Large-scale annotated Indic manuscript image datasets are needed for this kind of research. In order
to meet this objective, we present Indiscapes, the first dataset containing multi-regional layout annotations for ancient Indian manuscripts. We also adapt a fully convolutional deep neural network architecture for fully automatic, instance-level spatial layout parsing of manuscript images in order to deal
with the challenges such as presence of dense, irregular layout elements, pictures, multiple documents
per image and the wide variety of scripts. Eventually, We demonstrate the effectiveness of proposed
architecture on images from the Indiscapes dataset.

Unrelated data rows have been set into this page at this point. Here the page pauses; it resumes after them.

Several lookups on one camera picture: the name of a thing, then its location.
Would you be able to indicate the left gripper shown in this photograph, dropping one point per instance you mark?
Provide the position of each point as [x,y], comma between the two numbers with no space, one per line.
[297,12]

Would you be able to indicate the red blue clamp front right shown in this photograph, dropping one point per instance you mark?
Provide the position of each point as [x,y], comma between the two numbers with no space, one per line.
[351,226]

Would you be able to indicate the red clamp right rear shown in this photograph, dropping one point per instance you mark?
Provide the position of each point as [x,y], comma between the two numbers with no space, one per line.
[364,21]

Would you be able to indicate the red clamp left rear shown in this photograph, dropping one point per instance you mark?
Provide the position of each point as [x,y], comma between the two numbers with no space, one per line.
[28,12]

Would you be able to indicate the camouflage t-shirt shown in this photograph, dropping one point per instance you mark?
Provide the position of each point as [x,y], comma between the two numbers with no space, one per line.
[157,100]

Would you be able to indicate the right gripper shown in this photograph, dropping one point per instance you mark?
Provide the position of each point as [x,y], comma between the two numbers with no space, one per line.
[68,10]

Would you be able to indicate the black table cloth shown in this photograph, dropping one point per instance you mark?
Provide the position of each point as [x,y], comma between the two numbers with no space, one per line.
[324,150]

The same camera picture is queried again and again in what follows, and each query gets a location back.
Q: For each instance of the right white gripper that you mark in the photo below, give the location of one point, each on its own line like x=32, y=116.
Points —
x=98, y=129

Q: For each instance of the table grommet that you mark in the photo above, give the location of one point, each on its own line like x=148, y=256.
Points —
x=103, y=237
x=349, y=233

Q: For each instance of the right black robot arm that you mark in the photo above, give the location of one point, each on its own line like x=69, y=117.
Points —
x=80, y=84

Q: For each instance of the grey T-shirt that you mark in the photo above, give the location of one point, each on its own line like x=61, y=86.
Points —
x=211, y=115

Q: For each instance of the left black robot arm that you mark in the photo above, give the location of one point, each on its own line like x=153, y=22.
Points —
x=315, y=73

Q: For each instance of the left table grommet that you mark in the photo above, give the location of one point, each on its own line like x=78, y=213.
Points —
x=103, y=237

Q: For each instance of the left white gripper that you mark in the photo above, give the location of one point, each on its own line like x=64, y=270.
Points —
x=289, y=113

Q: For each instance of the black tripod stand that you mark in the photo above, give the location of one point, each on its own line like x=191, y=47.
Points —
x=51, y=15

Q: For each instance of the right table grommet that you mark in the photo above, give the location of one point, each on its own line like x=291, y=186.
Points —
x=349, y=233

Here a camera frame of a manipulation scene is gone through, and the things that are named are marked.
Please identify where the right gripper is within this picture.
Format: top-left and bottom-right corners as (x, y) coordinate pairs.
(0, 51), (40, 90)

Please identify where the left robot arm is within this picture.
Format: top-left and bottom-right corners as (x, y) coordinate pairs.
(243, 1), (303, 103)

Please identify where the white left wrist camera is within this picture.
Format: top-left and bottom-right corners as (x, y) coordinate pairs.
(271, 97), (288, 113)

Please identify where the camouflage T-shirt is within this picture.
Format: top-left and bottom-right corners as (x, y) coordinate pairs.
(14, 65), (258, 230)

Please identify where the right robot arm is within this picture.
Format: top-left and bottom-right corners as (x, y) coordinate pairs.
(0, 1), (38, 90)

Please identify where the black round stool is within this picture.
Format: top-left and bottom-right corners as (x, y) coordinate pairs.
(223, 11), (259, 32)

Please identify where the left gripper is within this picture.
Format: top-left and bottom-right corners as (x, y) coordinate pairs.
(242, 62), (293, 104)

Despite advancements, the segmentation of semantic layout using typical deep network methods is
not resistant to the complex deformations that are observed across semantic regions. This problem is
particularly evident in the domain of Indian palm-leaf manuscripts, which has limited resources. Therefore, we present Indiscapes2, a new expansive dataset of various Indic manuscripts with semantic layout
annotations, to help address the issue. Indiscapes2 is 150% larger than Indiscapes and contains materials
from four different historical collections. In addition, we propose a novel deep network called Palmira
for reliable, deformation-aware region segmentation in handwritten manuscripts. As a performance
metric, we additionally report a boundary-centric measure called Hausdorff distance and its variations.

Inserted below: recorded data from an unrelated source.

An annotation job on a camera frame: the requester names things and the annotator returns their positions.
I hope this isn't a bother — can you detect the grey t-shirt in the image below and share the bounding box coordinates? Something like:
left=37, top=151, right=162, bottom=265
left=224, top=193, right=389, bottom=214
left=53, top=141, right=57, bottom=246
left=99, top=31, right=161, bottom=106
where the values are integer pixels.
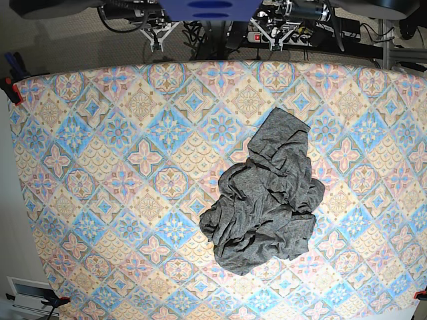
left=199, top=108, right=325, bottom=276

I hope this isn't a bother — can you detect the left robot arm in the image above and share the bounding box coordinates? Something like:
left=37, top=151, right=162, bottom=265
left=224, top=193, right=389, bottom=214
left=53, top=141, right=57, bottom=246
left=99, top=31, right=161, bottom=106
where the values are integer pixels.
left=247, top=1, right=338, bottom=51

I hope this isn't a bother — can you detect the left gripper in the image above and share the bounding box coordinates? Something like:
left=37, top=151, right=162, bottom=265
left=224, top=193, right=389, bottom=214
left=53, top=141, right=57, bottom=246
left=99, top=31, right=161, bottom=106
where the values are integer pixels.
left=250, top=18, right=300, bottom=51

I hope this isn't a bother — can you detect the aluminium frame post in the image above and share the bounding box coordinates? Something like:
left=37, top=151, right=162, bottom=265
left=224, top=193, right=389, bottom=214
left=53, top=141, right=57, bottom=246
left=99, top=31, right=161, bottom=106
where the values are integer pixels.
left=378, top=19, right=426, bottom=70

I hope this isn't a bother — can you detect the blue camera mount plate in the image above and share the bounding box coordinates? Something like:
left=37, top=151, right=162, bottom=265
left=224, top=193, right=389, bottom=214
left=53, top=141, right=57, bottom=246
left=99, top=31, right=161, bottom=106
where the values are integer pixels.
left=158, top=0, right=262, bottom=21

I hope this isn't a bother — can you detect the red black clamp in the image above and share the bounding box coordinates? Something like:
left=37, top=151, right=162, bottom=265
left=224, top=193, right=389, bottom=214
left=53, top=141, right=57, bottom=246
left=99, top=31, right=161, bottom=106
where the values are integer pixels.
left=6, top=293, right=71, bottom=309
left=0, top=77, right=23, bottom=105

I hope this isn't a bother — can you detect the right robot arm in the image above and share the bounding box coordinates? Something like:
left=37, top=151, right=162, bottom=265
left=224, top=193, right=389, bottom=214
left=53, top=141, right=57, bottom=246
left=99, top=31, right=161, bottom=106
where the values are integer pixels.
left=97, top=1, right=181, bottom=51

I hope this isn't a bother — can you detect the red clamp lower right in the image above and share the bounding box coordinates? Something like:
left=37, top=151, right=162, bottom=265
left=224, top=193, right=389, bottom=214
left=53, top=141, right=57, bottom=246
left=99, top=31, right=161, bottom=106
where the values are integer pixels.
left=414, top=289, right=427, bottom=301

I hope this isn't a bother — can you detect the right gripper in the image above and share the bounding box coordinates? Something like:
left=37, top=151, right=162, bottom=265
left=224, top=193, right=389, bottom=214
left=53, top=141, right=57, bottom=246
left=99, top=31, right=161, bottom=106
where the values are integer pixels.
left=140, top=22, right=180, bottom=52

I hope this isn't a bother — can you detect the red black clamp lower left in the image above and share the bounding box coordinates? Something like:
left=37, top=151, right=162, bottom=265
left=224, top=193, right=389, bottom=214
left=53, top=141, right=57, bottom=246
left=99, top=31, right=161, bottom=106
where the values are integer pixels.
left=6, top=293, right=71, bottom=309

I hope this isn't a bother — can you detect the red black clamp upper left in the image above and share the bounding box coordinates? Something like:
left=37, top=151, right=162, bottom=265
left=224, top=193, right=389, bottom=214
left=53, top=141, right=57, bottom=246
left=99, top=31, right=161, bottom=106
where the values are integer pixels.
left=0, top=77, right=23, bottom=105

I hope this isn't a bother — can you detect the white wall vent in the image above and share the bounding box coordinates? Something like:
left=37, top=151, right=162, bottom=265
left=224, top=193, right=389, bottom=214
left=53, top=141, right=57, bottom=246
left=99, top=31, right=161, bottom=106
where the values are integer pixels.
left=7, top=276, right=54, bottom=309

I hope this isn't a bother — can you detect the patterned tablecloth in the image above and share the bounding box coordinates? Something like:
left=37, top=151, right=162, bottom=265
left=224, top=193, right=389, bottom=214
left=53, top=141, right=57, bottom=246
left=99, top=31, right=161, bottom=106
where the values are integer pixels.
left=9, top=61, right=426, bottom=319

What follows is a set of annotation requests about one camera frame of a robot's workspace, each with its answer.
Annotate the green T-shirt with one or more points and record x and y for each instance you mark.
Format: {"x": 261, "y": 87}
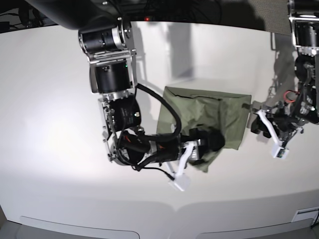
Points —
{"x": 208, "y": 110}

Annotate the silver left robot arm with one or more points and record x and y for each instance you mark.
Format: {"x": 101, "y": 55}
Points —
{"x": 293, "y": 97}

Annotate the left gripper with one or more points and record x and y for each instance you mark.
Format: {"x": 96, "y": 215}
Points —
{"x": 285, "y": 125}

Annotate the black power strip red light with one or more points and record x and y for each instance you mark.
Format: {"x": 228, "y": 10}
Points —
{"x": 157, "y": 16}

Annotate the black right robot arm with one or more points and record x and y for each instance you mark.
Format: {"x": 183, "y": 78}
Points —
{"x": 105, "y": 36}

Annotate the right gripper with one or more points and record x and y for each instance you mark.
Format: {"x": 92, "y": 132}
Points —
{"x": 208, "y": 140}

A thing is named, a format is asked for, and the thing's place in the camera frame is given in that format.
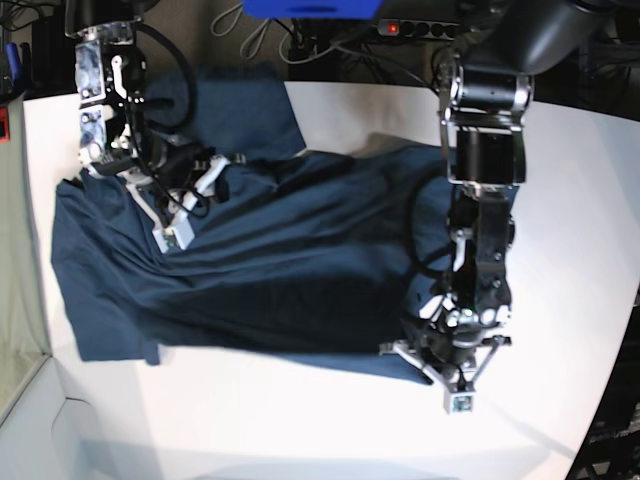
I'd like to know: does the white looped cable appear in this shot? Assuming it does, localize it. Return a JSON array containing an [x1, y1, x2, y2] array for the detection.
[[209, 0, 294, 64]]

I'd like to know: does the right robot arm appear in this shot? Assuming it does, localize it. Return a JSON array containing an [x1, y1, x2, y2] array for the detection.
[[65, 1, 216, 211]]

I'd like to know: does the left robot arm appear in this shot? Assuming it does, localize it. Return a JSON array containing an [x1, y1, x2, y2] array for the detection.
[[416, 1, 619, 378]]

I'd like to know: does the grey cloth panel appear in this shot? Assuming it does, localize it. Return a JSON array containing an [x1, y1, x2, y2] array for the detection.
[[1, 99, 51, 417]]

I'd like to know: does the red black box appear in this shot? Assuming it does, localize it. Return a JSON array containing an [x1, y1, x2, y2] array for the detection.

Our tests show that Palmira offers reliable layouts and outperforms both strong baseline methods and
ablative versions. We also highlight our results on Arabic, South-East Asian and Hebrew historical
manuscripts to showcase the generalization capability of PALMIRA.
Even though we have reliable deep-network based approaches for comprehending manuscript layout,
these models implicitly assume one or two manuscripts per image during the process, whereas in a
real-world scenario there are often cases where multiple manuscripts are typically scanned together
into a scanned image to maximise scanner surface area and reduce manual labour. Now, making sure
that each individual manuscript within a scanned image can be isolated (segmented) on a per-instance
basis became the first essential step in understanding the content of a manuscript. Hence, there is a
need for a precursor system which extracts individual manuscripts before downstream processing. The highly curved and deformed boundaries of manuscripts, which frequently cause them to overlap with
each other, introduce another complexity when confronting issue. We introduce another new document
image dataset named IMMI (Indic Multi Manuscript Images) to address these issues. We also present
a method that generates synthetic images to augment sourced non-synthetic images in order to boost
the efficiency of the dataset and facilitate deep network training. Adapted versions of current document
instance segmentation frameworks are used in our experiments. The results demonstrate the efficacy
of the new frameworks for the task. Overall, our contributions enable robust extraction of individual
historical manuscript pages. This in turn, could potentially enable better performance on downstream
tasks such as region-level instance segmentation, optical character recognition and word-spotting in
historical Indic manuscripts at scale.